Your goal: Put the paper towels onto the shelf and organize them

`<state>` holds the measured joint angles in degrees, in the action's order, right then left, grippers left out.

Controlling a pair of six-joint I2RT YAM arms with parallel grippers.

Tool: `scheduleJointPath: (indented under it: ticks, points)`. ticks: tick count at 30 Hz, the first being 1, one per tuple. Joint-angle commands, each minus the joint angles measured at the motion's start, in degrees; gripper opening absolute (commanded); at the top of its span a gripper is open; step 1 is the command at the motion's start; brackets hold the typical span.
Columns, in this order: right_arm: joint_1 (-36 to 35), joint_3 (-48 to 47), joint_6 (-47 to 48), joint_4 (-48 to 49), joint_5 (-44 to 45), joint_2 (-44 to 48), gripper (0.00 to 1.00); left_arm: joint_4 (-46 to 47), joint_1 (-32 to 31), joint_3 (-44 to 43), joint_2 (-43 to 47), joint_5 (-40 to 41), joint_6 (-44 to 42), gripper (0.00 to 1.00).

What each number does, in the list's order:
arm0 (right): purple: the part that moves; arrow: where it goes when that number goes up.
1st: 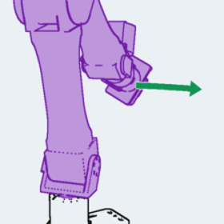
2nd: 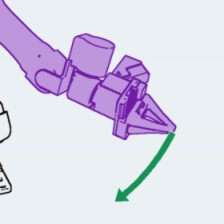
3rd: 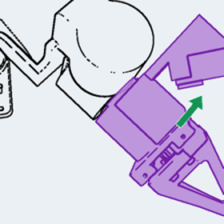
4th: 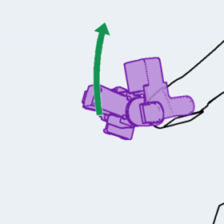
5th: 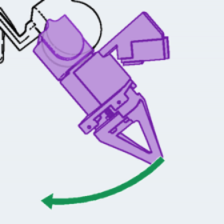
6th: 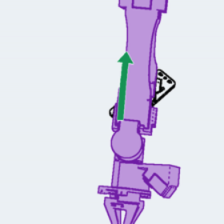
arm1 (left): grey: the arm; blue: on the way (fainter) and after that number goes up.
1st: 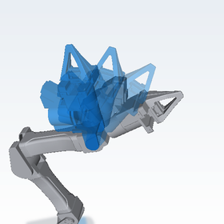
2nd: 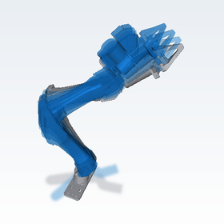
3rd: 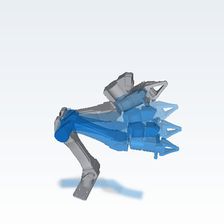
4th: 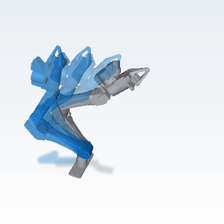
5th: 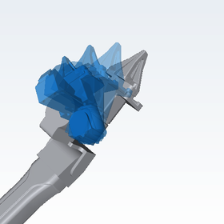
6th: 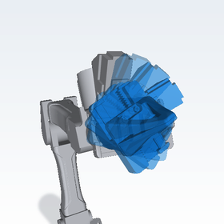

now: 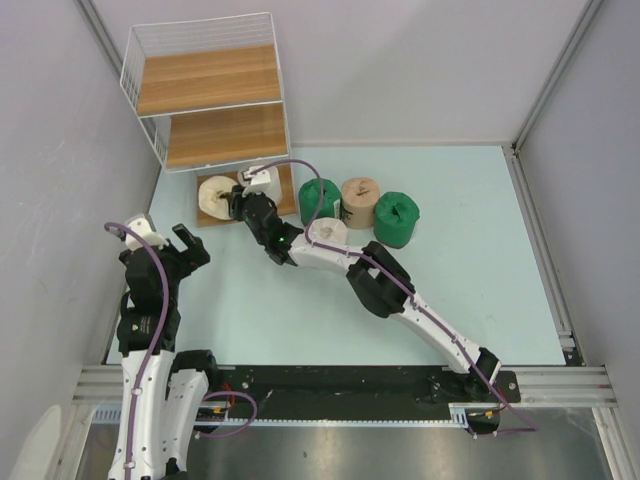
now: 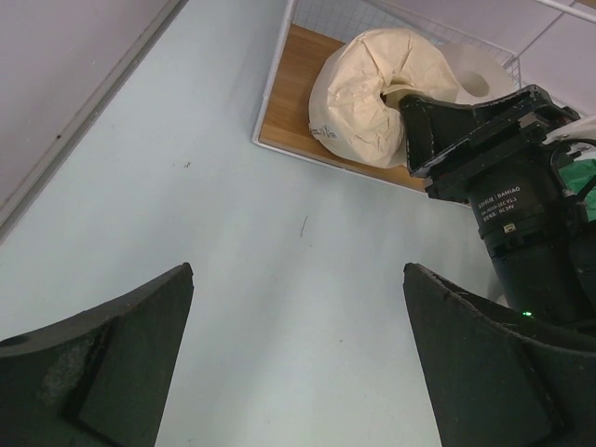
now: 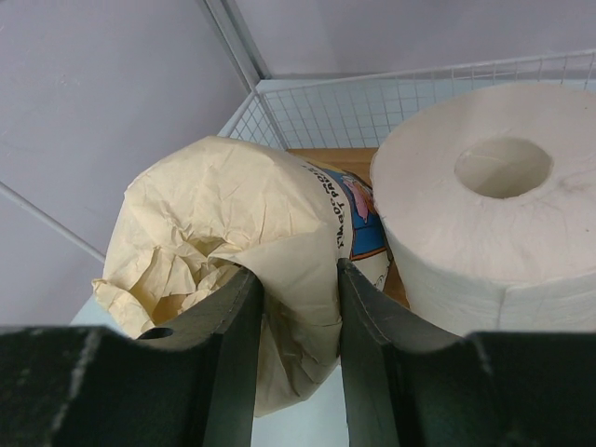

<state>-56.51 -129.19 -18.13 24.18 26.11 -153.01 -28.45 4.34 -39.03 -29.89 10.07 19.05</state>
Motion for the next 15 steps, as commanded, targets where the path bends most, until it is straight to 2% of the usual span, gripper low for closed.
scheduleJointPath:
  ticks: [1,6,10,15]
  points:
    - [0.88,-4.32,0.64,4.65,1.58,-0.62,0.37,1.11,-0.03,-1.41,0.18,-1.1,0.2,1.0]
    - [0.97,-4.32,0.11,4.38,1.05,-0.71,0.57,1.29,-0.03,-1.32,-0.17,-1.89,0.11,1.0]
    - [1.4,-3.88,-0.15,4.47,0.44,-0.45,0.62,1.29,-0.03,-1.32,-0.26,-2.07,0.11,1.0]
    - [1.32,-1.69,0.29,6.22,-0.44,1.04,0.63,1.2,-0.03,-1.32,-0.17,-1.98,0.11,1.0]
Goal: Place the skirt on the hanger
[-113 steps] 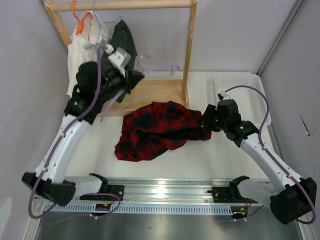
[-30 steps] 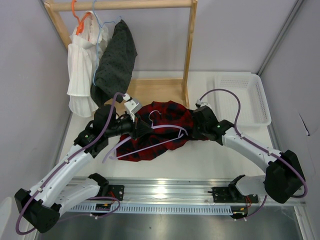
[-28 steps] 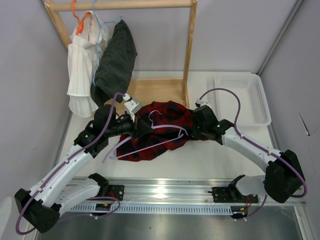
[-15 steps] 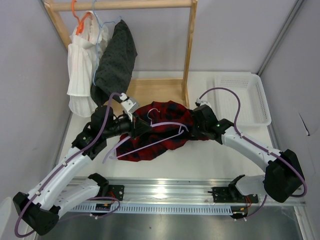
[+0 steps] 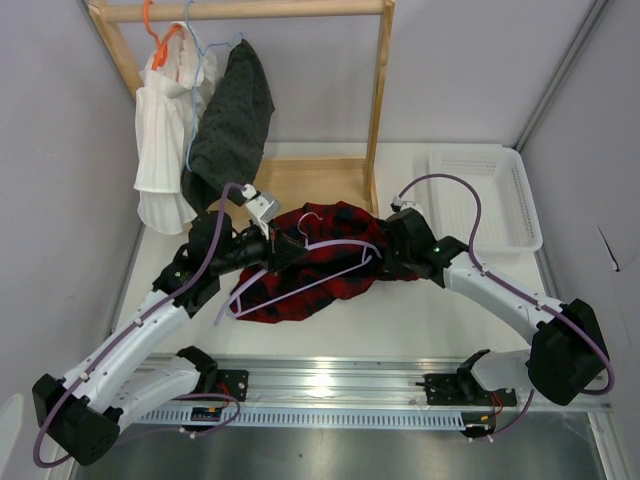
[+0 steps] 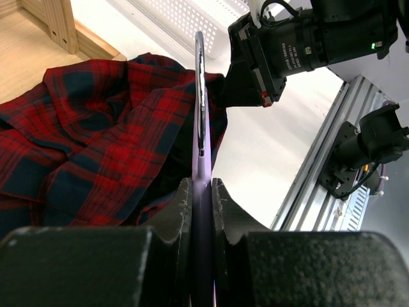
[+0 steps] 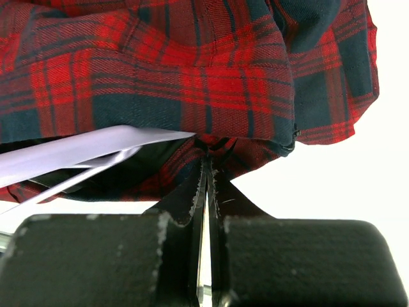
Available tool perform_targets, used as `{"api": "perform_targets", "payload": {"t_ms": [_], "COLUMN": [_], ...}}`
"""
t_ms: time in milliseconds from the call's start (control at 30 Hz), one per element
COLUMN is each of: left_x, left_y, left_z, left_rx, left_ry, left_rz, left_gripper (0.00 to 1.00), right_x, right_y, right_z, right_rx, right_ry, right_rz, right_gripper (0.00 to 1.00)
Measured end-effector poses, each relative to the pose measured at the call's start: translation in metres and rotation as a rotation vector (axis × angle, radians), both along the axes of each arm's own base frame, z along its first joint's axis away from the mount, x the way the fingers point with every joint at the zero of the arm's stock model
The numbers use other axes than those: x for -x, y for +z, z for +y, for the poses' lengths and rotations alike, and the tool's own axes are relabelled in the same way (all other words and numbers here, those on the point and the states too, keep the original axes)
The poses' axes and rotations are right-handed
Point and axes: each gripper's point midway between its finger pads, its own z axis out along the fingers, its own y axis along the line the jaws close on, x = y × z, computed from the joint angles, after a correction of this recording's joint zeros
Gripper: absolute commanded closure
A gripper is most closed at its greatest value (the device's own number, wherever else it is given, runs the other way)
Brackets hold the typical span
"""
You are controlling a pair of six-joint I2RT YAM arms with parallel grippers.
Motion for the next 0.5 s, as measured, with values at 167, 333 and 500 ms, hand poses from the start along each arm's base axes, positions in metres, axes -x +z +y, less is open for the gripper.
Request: {"api": "perform_targets", "payload": {"t_ms": [167, 333, 500], "left_x": [-0.0047, -0.0056, -0.0072], "left_y": [-0.0020, -0.0043, -0.0020], "left_z": [-0.0040, -0.0062, -0.0087], "left_rx": [0.012, 0.024, 0.035], "left_ry": [0.003, 0.001, 0.000], "left_rz": [0.013, 0.024, 0.018], "left_gripper": [1.00, 1.00, 1.00], "right_x": [-0.0003, -0.0002, -0.0002], "right_y": [0.0016, 0.0015, 0.0015], "right_z": [0.0004, 0.0004, 0.0003], "right_rx": [-0.001, -0.001, -0.001], "right_ry": [0.000, 0.001, 0.001], "right_rz": [-0.002, -0.001, -0.001], "right_gripper": [1.00, 1.00, 1.00]}}
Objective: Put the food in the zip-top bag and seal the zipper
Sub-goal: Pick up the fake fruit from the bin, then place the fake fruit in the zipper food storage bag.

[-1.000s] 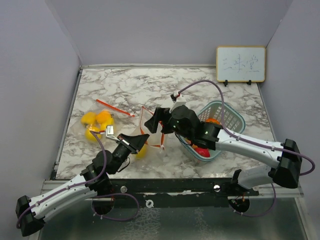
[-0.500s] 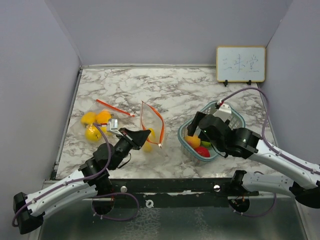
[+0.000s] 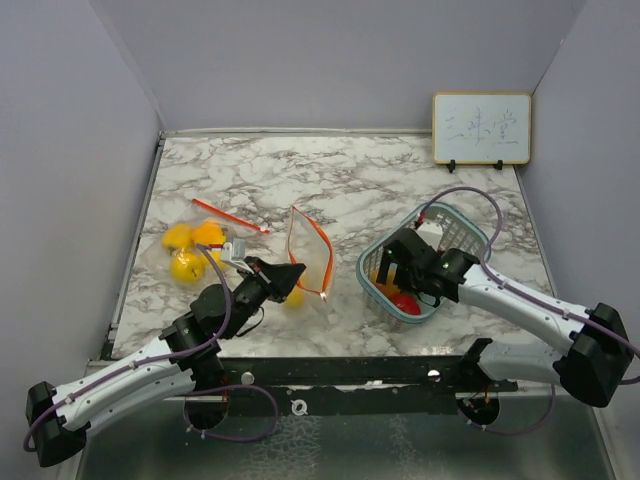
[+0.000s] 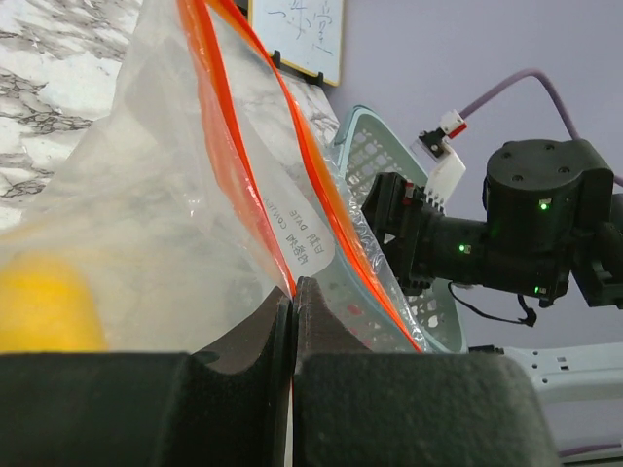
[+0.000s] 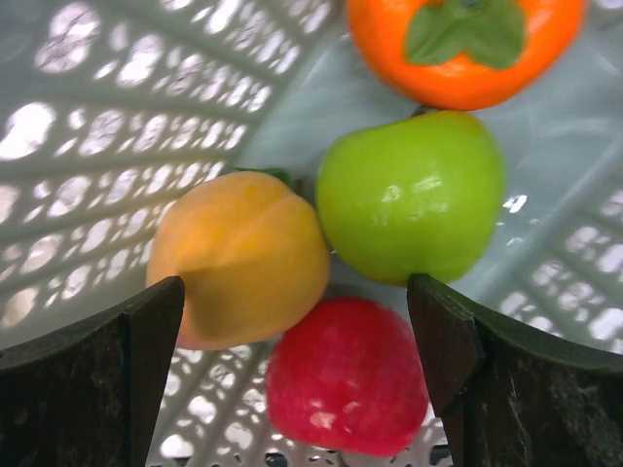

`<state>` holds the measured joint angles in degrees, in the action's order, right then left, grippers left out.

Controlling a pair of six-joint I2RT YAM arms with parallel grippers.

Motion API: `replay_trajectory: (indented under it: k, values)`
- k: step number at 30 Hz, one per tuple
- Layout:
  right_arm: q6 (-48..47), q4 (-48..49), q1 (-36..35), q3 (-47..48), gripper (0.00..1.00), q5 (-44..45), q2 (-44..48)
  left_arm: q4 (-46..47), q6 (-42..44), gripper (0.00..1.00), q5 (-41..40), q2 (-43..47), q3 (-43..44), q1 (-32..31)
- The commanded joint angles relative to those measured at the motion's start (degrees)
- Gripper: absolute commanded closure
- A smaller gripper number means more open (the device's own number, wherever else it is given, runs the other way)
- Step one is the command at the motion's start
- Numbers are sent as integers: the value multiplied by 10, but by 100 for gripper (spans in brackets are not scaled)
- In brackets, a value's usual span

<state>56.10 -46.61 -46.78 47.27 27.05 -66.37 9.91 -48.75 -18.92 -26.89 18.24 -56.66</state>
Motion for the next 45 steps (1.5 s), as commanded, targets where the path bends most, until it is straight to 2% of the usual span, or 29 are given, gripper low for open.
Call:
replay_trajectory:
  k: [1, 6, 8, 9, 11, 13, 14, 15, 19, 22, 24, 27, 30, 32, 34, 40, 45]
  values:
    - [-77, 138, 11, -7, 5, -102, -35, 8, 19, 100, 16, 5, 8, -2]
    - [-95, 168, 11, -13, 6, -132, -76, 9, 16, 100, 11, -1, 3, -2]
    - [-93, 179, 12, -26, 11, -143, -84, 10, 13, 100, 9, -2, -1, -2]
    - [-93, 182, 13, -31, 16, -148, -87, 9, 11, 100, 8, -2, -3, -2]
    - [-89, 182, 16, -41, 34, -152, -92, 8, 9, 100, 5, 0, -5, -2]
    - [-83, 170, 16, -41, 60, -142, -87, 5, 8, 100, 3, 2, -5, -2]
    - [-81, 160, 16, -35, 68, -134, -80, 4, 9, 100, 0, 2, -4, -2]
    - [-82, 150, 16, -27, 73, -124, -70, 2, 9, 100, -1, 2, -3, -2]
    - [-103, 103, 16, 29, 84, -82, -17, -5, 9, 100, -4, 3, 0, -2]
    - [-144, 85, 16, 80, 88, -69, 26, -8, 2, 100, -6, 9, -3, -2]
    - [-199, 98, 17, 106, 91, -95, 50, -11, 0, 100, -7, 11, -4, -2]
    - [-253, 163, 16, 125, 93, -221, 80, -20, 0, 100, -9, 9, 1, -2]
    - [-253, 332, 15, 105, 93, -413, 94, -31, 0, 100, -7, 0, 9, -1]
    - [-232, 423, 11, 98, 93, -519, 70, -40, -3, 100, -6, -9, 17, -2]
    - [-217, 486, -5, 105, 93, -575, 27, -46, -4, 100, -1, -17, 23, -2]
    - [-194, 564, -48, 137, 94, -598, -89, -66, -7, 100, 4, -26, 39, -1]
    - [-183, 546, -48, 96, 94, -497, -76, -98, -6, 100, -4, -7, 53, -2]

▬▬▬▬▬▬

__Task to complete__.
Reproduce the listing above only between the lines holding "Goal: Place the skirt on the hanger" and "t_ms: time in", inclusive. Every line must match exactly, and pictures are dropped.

__Response__.
Goal: Place the skirt on the hanger
[-113 steps] 
[-30 steps] 
[-28 steps] 
[-15 steps] 
[+0 steps] 
[+0 steps] 
[+0 steps] 
Available tool perform_targets, used as `{"api": "perform_targets", "payload": {"t_ms": [_], "COLUMN": [_], ...}}`
"""
t_ms: time in milliseconds from the call's start (control at 30 Hz), one per element

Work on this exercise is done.